Northeast Bank in Portland, Maine, which has vaulted to the forefront of the rankings as the nation's No. 1 Small Business Administration 7(a) lender over the past 10 months, intends to stay at or near the top of the leader board for the foreseeable future.
"That's the goal, to be long-term No. 1," Luke LaHaie, co-CEO of Newity, the Chicago-based fintech that serves as Northeast's origination machine, told American Banker. "We've staffed up for it. Collectively we probably have 160 or so people that do this full time to be able to process those numbers and a lot of technology to make it efficient."
The $35 billion 7(a) program is SBA's largest, providing loan guarantees up to $5 million. Newity originated about 2,600 7(a) loans totaling $289 million for Northeast during SBA's 2024 fiscal year. For the current 2025 fiscal year, which began Oct. 1, the agency has credited Northeast with 6,900 originations totaling $1.15 billion. The company's ascent has been dramatic, though not unexpected, according to LaHaie.
"Our collective goal has always been to get to the top of the leader board in units," LaHaie said. "Did we think it could happen this year? Probably not. It felt like it could take us another year, just because there were some really entrenched players that have been at the top … for a long time."
Huntington Bancshares was the leading 7(a) lender in fiscal 2024, completing more than 7,500 loans for $1.5 billion. With two months remaining in fiscal 2025, the $208 billion Huntington, based in Columbus, Ohio, has made just over 5,900 7(a) loans for $1.6 billion.
A Huntington spokesperson could not be reached for comment.
Rules change, fundamentals don't
The advances by Huntington and the $4.2 billion-asset Northeast have occurred against a backdrop of dramatic change within 7(a), SBA's oldest and largest lending program. Citing a troubling decline in the state of the program's finances, the agency approved a
In June, SBA unveiled a revised set of standard operating procedures, or SOP, toughening credit and underwriting standards. The rules changes appear to have acted as a brake on 7(a) activity. Originations, which totaled $4.3 billion in May, fell 55% to $1.95 billion in June, making it the first month since October 2023 program-wide lending volume fell below $2 billion.

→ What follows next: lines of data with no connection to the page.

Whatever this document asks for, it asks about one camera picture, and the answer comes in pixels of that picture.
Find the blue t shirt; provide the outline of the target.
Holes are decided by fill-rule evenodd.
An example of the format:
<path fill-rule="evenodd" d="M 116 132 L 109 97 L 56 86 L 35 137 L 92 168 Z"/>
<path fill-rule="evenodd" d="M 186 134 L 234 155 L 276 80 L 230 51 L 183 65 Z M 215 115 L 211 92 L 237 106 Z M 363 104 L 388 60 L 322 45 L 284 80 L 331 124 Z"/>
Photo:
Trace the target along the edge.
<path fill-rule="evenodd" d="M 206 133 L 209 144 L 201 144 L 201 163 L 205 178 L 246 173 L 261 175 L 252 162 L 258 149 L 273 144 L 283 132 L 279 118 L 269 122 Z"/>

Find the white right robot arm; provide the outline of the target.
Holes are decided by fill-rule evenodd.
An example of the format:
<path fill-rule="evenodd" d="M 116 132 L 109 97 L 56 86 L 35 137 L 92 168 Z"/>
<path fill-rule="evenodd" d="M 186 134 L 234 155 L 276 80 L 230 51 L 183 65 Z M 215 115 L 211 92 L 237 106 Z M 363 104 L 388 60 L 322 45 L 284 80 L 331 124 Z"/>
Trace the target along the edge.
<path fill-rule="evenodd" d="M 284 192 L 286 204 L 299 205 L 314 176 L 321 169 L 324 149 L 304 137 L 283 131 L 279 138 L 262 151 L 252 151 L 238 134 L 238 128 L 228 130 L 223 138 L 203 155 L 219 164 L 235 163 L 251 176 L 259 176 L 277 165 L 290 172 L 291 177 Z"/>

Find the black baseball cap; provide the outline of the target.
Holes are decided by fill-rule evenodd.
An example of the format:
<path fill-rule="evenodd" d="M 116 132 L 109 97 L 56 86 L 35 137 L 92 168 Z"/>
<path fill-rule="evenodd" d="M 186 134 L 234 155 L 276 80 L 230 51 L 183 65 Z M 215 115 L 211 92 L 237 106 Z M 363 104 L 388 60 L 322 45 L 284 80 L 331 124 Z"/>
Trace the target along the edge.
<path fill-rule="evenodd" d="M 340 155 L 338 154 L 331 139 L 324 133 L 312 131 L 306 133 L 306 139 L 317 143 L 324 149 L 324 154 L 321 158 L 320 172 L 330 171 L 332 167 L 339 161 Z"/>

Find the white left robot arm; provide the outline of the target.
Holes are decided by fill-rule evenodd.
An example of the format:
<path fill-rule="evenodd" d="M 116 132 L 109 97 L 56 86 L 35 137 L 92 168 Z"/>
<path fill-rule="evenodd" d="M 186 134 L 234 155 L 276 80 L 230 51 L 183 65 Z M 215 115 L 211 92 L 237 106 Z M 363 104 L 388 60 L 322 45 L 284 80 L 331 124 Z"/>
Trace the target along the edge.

June's drop notwithstanding, most experts are predicting demand for 7(a) loans will remain robust. Meanwhile, the more rigorous SOP should help circumvent a broad deterioration in loan quality. "The changes are basically a return to the pre-pandemic era," Hovde analyst Brett Rabatin wrote in a July 9 research note. "We believe the prior administration had gotten too loose with both underwriting and fee structures."
Banks that make SBA lending a major line of business anticipate some period of adjustment but no long-term disruption resulting from the regulations. "This is what we do," Live Oak Bank President William Losch said last week on a conference call with analysts. "People understand that when they come to Live Oak, they're going to get a straight answer on 'am I approved' and 'when do I get the money.' … That consistency of execution and how we do business is really driving more activity to us as other players pull back with some of the changes that we've seen."
Northeast and Newity have said the same about the new rules, indicating that they'll experience: temporary choppiness while the organizations adjust but no change to the long-term picture.
"The rules, they definitely are making underwriting more complex than it was in certain cases," LaHaie said. "That will slow us down a little bit, at least the next few months as we adjust. We think practically we can still produce the same volumes; there's just additional steps now the lenders have to take."
"This is an enormous market," Northeast Chief Operating Officer Patrick Dignan said Tuesday on a conference call with analysts. "The same issue is affecting every other lender. "We're pretty confident that we'll be able to navigate through it."
Newity's link to Northeast dates back to 2021, when it partnered with the bank to purchase and service Paycheck Protection Program loans. When the Pandemic-era program, which was administered by SBA, faded, Northeast and Newity made the decision to pivot to traditional 7(a) lending.
SBA lending's emergence at Northeast has provided the company a major new revenue stream to complement its more established focus on commercial real estate. Northeast aims to sell the bulk of its SBA production, and gain-on-sale revenue has risen steadily over the past year, topping $8.2 million in the quarter ending June 30. Total SBA revenue, including interest on loans held in Northeast's portfolio, totaled $12 million for the quarter, up from $2.9 million a year ago.
Northeast's bottom-line net income for the three months ending June 30 totaled $25.2 million, up 67% from a year ago. The result exceeded analysts' expectations by a wide margin, with Rabatin attributing the beat in large measure to SBA. "Although trends were excellent across the board, SBA was the main driver of the beat," Rabatin wrote Monday in a research note.